Modern education is a product of a post-Christian world. Therefore, Christian education must look beyond modern education. Classical education trains students with the tools of learning, while exposing students to content and concepts that have stood the test of time. Graduates of a Christian and classical education are equipped to read Scripture faithfully, exercise Biblical wisdom in every area of their life, and eloquently speak truth.
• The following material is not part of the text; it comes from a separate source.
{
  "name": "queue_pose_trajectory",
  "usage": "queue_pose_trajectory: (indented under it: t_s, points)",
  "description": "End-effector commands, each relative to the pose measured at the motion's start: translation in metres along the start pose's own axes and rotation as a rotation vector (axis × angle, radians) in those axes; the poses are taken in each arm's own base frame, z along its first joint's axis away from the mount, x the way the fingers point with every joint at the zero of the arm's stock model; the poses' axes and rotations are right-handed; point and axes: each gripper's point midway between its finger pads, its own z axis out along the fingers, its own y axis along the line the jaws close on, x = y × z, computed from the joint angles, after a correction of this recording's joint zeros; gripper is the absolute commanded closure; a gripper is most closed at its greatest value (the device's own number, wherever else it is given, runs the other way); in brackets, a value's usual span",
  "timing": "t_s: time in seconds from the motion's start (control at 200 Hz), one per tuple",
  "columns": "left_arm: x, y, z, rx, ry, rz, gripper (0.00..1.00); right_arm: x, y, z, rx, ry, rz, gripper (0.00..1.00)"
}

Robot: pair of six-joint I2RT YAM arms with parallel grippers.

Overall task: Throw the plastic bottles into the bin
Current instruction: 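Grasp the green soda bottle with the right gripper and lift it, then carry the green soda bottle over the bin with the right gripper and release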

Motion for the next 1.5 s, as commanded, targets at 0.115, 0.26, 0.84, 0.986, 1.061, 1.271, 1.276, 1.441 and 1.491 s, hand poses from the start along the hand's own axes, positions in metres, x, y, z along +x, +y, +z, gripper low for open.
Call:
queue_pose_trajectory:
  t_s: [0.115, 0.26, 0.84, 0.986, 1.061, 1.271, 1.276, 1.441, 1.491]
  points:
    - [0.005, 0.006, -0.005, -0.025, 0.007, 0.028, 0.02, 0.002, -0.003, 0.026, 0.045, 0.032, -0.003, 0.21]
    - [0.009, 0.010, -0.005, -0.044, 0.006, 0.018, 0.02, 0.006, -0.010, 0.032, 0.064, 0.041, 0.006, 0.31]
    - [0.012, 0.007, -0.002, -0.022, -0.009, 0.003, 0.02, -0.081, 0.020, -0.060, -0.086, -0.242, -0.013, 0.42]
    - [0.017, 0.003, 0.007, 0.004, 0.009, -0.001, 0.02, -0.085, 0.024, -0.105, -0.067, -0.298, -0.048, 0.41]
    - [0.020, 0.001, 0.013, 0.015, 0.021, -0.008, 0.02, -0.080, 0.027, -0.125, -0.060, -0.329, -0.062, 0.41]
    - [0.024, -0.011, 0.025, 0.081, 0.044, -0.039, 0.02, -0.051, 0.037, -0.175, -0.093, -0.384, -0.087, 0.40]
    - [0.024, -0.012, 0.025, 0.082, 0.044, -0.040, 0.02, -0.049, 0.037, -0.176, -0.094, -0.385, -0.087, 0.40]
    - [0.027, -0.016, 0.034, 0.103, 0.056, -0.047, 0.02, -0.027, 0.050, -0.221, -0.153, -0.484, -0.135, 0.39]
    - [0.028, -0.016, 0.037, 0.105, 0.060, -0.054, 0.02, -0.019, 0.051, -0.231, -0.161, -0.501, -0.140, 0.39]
Skilled Argument and Analysis

Authenticity and sincerity are not sufficient for truth. Students need to argue well with logical thinking and reasoning. Building strong arguments is emphasized through debates, speeches, Socratic discussions, and persuasive writing. Apologetics uses a debate method known as a disputatio that examines classic arguments for and against Christianity. Seniors propose a thesis in rhetoric class and use ethos, pathos, and logos to support their stance on a contemporary issue. While learning logical argument and research, students are thoroughly trained in scientific method and analysis. Math classes challenge students not only to execute procedures, but to understand underlying concepts and solve real-world problems.

Eloquent Expression

Language shapes our relationships, identity, and culture. Learning to master reading, listening, speaking, and writing enables students to speak and write truth winsomely. Appreciation of poetry and a high style are cultivated in students to sharpen skills of persuasion and develop an intuitive understanding of language and life. Nurturing skills in eloquence simultaneously equips students with wise discernment of today’s attractive messages that are contrary to the gospel. Real-world applications of eloquence are practiced in Socratic discussion of challenging classic texts, while students are required to maintain civil discourse with their peers.

Robust Copia

When people desire knowledge today, the typical approach is to type the question into Google. While this is helpful at times, it is unwise to outsource one’s entire understanding of the world to a search engine. A better alternative is to teach students to read a broad array of challenging works from throughout history. As students carefully read, they select and record passages of eloquence and truth in a personal commonplace book. As the commonplace book grows over time, students sort and organize this information into categories that can be used throughout their life in writing and speeches. Some passages are memorized, and others are used as inspiration for expansion in composition. Through building a robust copia, students are armed with an arsenal of truth and beauty that gives them a unique voice and a “ready stance” for any topic or occasion at hand.

A Honed Palate

It is often said, “beauty is in the eye of the beholder,” but is that true? Students need to be taught and trained what is true, beautiful, and good in the eyes of God. At Covenant, we teach “the best.” The word “classic” means the highest quality. Classical refers to the best of a group or set. We desire to place the best art, music, and literature in front of our students, while leaving room for debating the set of standards of evaluation. Evaluating content by standards develops a mature understanding of the true, beautiful, and good.